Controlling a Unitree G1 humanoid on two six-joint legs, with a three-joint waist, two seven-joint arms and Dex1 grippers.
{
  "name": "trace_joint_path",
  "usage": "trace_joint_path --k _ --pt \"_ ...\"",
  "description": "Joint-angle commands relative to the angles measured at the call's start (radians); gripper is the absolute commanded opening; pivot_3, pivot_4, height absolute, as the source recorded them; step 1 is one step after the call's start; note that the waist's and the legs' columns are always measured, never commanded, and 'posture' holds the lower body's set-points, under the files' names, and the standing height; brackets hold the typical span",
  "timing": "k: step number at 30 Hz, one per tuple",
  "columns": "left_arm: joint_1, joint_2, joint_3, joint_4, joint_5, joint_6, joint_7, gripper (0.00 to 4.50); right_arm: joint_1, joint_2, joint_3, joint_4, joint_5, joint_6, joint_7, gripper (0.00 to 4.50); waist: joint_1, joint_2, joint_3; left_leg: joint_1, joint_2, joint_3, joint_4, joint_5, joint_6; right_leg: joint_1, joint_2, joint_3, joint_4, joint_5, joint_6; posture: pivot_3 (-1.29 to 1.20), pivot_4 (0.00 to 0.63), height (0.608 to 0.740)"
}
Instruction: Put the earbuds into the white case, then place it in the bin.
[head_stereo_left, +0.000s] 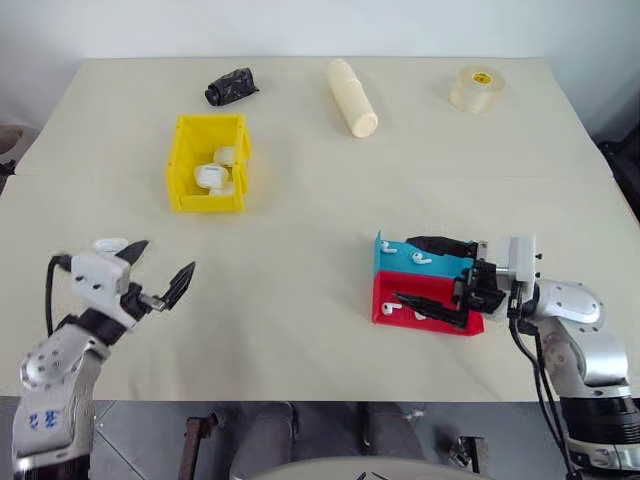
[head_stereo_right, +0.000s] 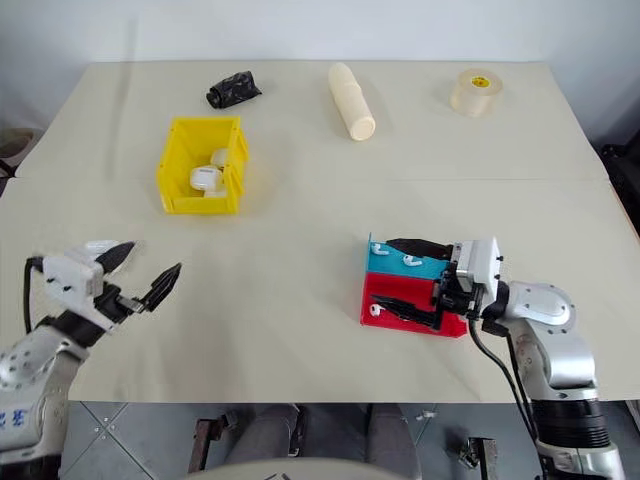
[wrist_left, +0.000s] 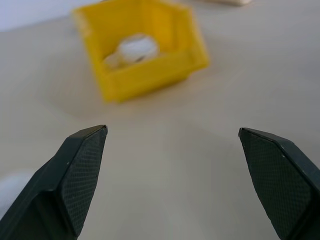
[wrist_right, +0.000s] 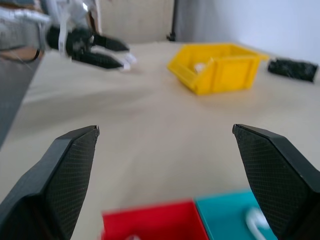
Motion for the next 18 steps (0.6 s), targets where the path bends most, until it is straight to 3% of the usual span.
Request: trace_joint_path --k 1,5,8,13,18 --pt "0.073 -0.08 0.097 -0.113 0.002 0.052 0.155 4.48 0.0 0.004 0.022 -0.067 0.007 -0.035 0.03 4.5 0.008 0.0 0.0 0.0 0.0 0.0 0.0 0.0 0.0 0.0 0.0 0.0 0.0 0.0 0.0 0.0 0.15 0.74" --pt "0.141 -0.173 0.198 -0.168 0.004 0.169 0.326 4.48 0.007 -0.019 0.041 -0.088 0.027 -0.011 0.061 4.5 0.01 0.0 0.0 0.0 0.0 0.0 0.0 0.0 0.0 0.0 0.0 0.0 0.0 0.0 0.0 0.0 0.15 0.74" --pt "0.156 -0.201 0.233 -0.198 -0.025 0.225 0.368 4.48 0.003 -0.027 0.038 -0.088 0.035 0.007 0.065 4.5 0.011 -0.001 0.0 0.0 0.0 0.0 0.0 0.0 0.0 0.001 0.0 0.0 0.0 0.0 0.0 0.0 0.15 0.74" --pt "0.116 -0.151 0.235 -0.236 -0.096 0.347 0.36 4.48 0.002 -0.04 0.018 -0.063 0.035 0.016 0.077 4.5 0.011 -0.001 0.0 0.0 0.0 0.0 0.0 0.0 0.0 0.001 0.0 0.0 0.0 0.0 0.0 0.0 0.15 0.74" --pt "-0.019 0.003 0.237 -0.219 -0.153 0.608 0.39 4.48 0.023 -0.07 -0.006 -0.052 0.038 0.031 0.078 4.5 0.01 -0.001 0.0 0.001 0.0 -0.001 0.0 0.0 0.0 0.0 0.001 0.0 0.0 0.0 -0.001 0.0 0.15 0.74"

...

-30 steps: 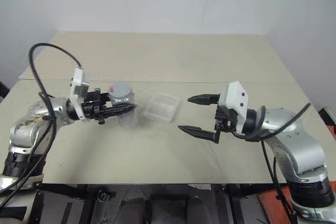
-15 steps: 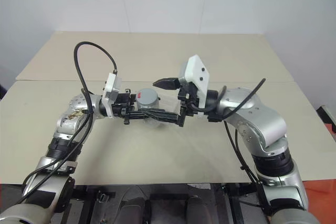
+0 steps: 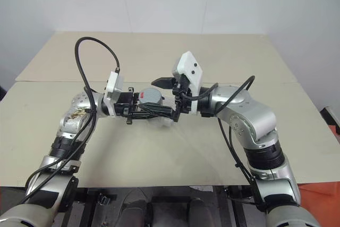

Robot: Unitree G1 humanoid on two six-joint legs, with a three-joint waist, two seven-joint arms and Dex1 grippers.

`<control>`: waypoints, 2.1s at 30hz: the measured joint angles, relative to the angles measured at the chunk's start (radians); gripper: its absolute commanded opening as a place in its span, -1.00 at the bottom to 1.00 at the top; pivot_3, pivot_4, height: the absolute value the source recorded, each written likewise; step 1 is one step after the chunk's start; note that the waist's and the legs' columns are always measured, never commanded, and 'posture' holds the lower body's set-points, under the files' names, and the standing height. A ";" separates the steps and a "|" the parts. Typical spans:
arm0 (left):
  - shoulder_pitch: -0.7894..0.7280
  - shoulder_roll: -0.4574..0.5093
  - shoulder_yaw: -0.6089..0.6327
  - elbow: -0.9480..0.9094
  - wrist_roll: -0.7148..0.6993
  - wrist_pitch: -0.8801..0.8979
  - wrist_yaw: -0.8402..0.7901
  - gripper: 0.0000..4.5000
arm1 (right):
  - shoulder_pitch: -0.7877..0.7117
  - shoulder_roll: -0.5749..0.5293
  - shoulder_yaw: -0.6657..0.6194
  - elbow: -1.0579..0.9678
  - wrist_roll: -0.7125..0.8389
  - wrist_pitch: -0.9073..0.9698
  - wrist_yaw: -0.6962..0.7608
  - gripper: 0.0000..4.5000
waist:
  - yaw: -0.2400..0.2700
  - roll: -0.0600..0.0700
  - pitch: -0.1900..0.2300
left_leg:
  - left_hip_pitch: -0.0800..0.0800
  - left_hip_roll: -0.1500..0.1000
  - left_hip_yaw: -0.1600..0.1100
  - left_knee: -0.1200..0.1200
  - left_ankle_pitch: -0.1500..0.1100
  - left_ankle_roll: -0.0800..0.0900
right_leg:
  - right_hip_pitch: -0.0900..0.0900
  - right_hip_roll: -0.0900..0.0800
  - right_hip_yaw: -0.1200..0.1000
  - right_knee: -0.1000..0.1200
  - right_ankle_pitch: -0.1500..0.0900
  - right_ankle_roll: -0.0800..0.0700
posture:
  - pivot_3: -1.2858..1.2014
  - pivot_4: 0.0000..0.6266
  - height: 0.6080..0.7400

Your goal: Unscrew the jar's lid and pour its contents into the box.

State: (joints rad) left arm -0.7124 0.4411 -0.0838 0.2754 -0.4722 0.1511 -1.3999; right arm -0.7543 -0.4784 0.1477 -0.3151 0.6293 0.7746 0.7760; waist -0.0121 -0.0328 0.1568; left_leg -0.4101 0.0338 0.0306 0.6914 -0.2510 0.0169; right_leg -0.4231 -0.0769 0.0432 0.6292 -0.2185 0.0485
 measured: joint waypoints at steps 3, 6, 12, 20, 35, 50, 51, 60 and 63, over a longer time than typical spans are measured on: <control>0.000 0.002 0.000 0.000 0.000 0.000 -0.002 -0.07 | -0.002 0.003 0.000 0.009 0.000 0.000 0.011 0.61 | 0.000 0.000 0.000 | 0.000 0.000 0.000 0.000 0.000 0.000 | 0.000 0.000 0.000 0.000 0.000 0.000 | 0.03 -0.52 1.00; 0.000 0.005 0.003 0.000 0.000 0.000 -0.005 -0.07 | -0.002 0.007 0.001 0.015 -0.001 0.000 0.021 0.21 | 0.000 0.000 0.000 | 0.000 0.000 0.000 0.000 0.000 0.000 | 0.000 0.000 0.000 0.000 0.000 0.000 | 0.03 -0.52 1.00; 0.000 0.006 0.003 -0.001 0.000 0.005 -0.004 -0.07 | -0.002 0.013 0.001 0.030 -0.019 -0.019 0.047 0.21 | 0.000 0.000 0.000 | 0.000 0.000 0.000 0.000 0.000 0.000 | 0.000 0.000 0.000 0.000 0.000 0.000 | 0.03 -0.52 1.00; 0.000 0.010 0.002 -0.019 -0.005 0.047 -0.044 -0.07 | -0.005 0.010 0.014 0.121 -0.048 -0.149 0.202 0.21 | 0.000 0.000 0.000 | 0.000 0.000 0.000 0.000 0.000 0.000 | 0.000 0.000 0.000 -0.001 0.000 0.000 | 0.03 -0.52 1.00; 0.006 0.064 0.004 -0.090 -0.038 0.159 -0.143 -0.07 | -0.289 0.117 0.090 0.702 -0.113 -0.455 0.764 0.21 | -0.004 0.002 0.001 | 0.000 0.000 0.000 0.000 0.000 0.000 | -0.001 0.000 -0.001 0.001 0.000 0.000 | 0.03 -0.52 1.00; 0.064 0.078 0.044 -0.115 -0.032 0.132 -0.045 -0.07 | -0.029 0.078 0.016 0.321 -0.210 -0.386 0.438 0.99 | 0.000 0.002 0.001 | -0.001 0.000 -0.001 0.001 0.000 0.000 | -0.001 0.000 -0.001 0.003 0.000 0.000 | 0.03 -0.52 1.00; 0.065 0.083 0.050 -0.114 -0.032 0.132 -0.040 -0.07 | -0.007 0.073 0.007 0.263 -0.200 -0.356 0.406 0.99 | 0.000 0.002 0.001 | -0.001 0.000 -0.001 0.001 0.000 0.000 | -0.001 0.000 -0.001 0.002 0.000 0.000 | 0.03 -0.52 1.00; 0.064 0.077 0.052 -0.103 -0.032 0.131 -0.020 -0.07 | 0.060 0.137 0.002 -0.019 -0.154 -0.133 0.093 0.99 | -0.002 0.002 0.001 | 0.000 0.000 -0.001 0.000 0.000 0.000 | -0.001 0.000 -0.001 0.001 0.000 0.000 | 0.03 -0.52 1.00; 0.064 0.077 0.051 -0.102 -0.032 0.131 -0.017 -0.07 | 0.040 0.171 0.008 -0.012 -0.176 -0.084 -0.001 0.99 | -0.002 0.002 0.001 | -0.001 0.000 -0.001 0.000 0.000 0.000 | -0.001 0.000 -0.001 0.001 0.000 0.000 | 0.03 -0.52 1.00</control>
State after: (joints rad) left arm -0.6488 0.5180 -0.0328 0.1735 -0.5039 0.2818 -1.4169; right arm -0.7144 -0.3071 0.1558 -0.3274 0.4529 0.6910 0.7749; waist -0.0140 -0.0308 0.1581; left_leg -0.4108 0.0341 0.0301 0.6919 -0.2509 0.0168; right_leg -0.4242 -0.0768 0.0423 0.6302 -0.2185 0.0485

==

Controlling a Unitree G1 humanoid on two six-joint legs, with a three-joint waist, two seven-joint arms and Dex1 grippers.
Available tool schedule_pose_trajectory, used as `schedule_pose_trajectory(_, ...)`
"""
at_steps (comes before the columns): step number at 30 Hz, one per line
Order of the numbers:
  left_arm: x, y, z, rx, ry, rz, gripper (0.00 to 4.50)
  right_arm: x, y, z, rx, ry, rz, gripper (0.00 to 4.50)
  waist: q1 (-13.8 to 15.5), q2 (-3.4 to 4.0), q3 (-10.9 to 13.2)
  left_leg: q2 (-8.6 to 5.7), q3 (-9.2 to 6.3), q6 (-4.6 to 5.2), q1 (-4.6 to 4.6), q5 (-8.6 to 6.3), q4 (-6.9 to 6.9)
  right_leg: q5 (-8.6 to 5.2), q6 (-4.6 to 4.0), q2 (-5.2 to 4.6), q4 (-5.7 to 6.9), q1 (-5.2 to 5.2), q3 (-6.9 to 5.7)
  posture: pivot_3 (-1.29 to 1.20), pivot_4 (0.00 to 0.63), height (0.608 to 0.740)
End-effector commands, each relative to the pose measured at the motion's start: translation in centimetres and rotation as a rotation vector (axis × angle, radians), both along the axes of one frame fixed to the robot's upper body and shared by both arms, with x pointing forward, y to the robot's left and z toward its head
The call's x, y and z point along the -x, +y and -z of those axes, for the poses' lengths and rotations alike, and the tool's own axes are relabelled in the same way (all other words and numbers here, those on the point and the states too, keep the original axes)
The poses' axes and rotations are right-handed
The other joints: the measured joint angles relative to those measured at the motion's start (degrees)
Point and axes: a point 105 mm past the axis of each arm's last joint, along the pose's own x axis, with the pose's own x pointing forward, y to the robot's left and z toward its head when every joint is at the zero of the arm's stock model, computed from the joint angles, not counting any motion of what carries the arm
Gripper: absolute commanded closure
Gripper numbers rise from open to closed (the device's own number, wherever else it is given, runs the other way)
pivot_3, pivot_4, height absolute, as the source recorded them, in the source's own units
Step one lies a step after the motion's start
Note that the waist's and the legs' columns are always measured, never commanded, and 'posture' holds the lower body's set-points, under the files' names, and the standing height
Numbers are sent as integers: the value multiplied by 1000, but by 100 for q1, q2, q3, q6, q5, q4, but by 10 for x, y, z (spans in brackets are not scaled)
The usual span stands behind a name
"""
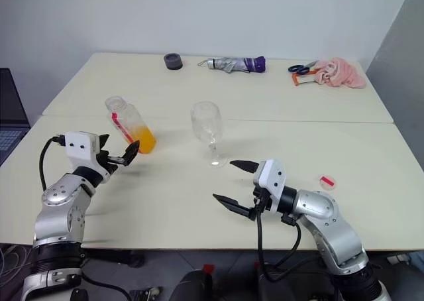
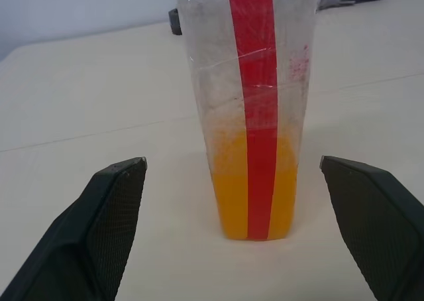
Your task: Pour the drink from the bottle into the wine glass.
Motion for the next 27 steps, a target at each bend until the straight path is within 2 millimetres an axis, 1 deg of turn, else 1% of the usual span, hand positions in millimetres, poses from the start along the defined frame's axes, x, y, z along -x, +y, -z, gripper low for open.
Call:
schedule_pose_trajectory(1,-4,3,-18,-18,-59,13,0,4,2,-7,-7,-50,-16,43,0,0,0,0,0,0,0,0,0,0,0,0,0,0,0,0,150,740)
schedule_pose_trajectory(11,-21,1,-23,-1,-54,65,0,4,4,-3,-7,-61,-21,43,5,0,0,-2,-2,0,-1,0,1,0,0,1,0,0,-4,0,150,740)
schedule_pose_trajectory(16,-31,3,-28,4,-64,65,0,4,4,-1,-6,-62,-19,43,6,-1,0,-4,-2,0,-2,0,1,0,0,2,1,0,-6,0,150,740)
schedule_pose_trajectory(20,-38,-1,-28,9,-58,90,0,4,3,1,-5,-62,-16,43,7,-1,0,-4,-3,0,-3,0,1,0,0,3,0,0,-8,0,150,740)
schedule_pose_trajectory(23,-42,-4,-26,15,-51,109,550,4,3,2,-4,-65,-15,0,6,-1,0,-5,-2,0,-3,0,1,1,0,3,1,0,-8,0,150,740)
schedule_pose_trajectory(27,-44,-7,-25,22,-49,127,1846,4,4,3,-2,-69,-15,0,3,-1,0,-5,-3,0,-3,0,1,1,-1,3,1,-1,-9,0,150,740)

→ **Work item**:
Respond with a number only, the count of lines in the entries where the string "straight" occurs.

→ **Completed task**:
2